Vermilion in the part of the hair and on the  forehead is very typical. Vermilion circles on each cheek were also very  common.

Men's Painting:

Vermilion, ochre, black, green, yellow, and  white are all good colors to use. Look at period paintings to come up with an  appropriate paint scheme.

Tattoos:

This is an area where less is more is an  understatement. For women a few facial lines or a straight row of dots are all  that are necessary for a few to wear. By this time period there were very few  images showing women with facial tattoos. Men would be allowed to wear a few  more, but do not over do it or it starts looking ridiculous. Stick with a few  simple designs so as to keep the tattoos from becoming overwhelming.

Beadwork:

Beads should be no larger than a size 8 or 10  and most should be white. They should be sewn on with spaces in between the  beads. The patterns should be straight line geometrics. Beads that are in  touching running lines and floral patterns come in much latter. Please look at  original pieces to see what patterns are appropriate.

Wool:

Any clothing items should be a medium weight  stroud type material. There were many colors in the trade. The most common  colors were red, blue, and black.

Leather:

Should be tanned so that it has a slightly  smoky tan or golden color to it. When used for some items it was dyed almost  black with walnut. Research what items this is appropriate for before doing it.  Avoid chrome tanned (Cheetos colored) commercial leather at all costs.

Ribbon:

Should be silk or wool.
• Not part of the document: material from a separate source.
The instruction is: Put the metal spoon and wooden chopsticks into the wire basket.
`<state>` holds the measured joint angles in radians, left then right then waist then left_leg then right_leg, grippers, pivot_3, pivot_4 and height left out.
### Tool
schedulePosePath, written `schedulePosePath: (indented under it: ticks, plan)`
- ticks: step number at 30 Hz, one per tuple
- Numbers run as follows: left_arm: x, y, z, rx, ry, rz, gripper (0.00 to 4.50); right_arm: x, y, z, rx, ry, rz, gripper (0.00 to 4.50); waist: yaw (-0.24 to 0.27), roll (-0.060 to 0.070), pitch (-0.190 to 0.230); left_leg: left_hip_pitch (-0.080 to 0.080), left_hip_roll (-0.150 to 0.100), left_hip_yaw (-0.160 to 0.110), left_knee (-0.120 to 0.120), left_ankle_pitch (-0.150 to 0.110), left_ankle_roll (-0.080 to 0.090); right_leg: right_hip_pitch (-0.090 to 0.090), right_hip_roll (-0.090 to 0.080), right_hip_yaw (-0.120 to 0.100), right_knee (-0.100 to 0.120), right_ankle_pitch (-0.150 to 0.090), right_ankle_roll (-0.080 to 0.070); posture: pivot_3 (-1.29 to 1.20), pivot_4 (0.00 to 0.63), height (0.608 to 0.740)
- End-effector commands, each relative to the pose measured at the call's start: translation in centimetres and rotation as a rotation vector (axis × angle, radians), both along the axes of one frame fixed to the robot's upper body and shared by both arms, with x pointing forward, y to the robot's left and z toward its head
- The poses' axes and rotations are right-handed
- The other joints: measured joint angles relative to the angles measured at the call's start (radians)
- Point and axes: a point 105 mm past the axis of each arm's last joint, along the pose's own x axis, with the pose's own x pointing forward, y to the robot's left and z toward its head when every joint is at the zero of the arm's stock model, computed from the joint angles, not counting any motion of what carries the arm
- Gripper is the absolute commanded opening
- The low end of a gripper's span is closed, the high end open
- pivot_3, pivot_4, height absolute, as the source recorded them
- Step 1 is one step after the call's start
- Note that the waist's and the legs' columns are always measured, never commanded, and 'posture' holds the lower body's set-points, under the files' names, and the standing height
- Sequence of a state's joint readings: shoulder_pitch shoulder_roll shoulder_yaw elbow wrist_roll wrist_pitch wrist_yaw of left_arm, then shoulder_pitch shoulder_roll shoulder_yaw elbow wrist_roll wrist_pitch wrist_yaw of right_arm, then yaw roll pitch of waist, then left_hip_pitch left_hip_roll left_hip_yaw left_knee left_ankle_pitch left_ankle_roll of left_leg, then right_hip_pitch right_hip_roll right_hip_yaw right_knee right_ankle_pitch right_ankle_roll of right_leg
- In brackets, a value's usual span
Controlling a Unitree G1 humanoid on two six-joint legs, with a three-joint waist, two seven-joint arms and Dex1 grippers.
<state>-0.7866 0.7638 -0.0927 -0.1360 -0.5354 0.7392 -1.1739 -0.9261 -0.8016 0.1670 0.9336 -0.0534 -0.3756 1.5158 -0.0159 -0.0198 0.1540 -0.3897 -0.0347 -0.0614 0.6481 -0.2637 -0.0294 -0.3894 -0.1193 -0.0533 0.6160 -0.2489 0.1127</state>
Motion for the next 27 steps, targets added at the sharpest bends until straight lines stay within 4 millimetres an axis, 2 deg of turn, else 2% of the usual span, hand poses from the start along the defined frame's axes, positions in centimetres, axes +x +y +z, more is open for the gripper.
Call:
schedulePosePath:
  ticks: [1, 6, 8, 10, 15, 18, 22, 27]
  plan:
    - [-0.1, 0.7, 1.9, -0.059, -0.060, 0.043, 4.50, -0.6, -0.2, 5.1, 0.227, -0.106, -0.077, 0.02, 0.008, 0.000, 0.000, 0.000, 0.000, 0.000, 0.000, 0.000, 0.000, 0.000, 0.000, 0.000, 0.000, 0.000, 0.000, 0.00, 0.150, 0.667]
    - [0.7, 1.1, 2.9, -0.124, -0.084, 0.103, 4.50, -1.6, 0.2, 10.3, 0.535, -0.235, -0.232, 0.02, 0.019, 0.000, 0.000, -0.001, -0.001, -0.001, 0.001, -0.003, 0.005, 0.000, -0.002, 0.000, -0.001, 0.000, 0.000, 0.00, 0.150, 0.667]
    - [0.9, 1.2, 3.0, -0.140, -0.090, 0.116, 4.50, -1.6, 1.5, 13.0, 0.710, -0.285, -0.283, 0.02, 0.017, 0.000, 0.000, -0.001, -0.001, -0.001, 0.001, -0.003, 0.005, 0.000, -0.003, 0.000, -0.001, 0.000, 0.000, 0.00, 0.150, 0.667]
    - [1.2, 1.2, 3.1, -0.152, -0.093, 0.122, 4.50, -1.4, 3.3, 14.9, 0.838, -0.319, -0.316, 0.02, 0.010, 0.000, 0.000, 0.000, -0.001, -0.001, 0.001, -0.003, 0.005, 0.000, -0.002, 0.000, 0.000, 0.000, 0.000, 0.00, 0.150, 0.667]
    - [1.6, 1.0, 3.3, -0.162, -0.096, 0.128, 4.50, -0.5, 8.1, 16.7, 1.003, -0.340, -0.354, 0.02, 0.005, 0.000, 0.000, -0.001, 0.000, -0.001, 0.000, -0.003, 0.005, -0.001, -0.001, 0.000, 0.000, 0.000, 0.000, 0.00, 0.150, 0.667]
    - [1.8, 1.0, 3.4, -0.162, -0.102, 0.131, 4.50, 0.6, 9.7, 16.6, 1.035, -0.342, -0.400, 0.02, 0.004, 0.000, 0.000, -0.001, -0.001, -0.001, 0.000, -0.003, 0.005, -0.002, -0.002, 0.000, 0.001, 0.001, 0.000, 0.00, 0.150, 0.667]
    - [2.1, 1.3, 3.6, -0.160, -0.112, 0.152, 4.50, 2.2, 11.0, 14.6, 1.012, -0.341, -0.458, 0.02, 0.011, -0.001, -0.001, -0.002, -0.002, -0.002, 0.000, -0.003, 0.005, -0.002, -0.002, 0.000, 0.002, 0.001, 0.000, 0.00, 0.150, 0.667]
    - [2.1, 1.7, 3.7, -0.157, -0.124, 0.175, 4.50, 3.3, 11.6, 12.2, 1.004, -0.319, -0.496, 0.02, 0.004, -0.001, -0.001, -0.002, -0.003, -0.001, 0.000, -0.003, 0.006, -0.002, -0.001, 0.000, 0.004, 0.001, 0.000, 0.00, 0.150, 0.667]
Red, yellow, green,  blue, black, and white are all acceptable colors, but no pastel colored ribbon.  The width may vary from inch to 3 inches wide. No modern man made silk  polyester ribbon.

Bags and straps are to be oblique  finger woven or leather. They are to be relatively small, 7 inches by 8 inches  is a large bag. A 5 inch by 6 inch bag is a very typical size bag. Twined straps  (made like tump lines) are acceptable. Bags and powder horns are to be worn high  on the side almost touching the rib cage. The bags did not have flaps. They also  may be decorated with the same materials as the moccasins. Women would have  twined bags to carry and not wear shoulder bags. No white beaded, cloth bags or straps.